Data presented during the 2022 ESMO Congress showed that at a median follow-up of 3.5 years, which had a data cutoff date of November 17, 2021, the median progression-free survival (PFS) with niraparib was 24.5 months per investigator assessment vs 11.2 months with placebo in the homologous recombination deficiency (HRD) population....

In the overall population (n = 733), the median investigator-assessed PFS with niraparib was 13.8 months vs 8.2 months with placebo....

Treatment with niraparib boosted the duration of PFS vs placebo across the biomarker subgroups examined. The greatest benefit was observed in those with HRD tumors that were BRCA mutated....

“Sustained benefit was observed with long-term follow-up, with hazard ratios that were consistent with the primary analysis regardless of biomarker status,” lead study author Antonio González-Martin, of Medical Oncology Department, Clinica Universidad de Navarra, and colleagues, wrote in a poster on the data. “In the HRD and homologous recombination–proficient [HRp] populations, respectively, a clinically meaningful 48% and 35% reduction of the risk of progression or death was observed.”

The randomized, double-blind, placebo-controlled, phase 3 trial enrolled patients with newly diagnosed ovarian cancer who were at high risk for recurrence following response to frontline platinum-based chemotherapy....

Niraparib Maintenance Produces Long-Term Benefit in Advanced Ovarian Cancer, Irrespective of HRD Status

 This is an edited version of an article written by Ryan Scott and published in OncLive Oct. 12, 2022


Frontline niraparib (Zejula) maintenance sustained a progression-free survival (PFS) benefit in patients with advanced ovarian cancer, according to updated data from the phase 3 PRIMA trial presented at the 2022 ESMO Congress.

Notably, investigators observed a PFS benefit in patients who received niraparib irrespective of homologous recombination–deficient (HRD) status, according to Antonio González-Martín, MD, PhD.

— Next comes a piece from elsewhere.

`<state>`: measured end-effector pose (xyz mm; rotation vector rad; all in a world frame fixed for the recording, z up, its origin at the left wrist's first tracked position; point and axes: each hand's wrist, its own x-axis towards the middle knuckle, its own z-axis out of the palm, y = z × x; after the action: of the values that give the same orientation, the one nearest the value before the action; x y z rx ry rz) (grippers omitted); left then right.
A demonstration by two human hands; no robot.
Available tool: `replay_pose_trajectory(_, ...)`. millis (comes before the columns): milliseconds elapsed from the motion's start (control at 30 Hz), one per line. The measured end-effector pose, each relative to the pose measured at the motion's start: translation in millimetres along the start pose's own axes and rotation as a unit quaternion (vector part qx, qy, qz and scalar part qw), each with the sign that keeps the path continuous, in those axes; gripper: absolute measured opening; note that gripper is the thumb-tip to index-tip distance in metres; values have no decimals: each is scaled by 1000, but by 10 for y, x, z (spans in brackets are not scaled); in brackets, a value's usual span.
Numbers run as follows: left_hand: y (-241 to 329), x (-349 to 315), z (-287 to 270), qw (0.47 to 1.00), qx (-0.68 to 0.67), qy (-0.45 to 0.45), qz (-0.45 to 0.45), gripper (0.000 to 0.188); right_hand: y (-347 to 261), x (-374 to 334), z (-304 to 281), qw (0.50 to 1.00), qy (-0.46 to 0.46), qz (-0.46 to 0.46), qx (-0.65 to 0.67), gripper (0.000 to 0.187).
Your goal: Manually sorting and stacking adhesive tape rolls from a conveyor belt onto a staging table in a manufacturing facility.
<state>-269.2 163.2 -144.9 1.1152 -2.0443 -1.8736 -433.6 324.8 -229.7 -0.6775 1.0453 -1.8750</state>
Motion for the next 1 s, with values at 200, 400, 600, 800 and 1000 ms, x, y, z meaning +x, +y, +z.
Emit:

At a median follow-up of 3.5 years, findings showed that patients in the overall population treated with niraparib (n = 484) achieved a median PFS of 13.8 months vs 8.2 months for patients treated with placebo.... Additionally, patients with HRD tumors treated with niraparib (n = 245) experienced a median PFS of 24.5 months vs 11.2 months for those treated with placebo.

"Our data are contributing to the body of evidence that PARP inhibitors are changing the natural history of patients with HRD [ovarian cancer] in the frontline," González-Martín said. “Our data confirm the sustained benefit of [niraparib] in this setting. This is an alternative as monotherapy for the maintenance of patients with HRD tumors.”

Pembrolizumab Delivers Promising Results in Advanced Clear Cell Gynecologic Cancer

 This is an edited version of an article written by Jason Ryan and published in OncLive Oct. 17, 2022

Pembrolizumab (Keytruda) monotherapy induced durable clinical outcomes in heavily pretreated patients with clear cell gynecologic cancer (CCGC), according to findings from the phase 2 PEACOCC trial (NCT03425565).

Forty-eight patients were included in the analysis. The progression-free survival (PFS) rate was 43.8% (n = 21/48; 90% CI, 31.5%-56.6%) at 12 weeks, exceeding the established lower bound of 15%. Eighteen (37.5%) patients had progressive disease, and 6 (12.5%) progressed and died.

Translational sample analysis is ongoing. Investigators said these results justify further evaluation of pembrolizumab as the new standard of care for advanced CCGC.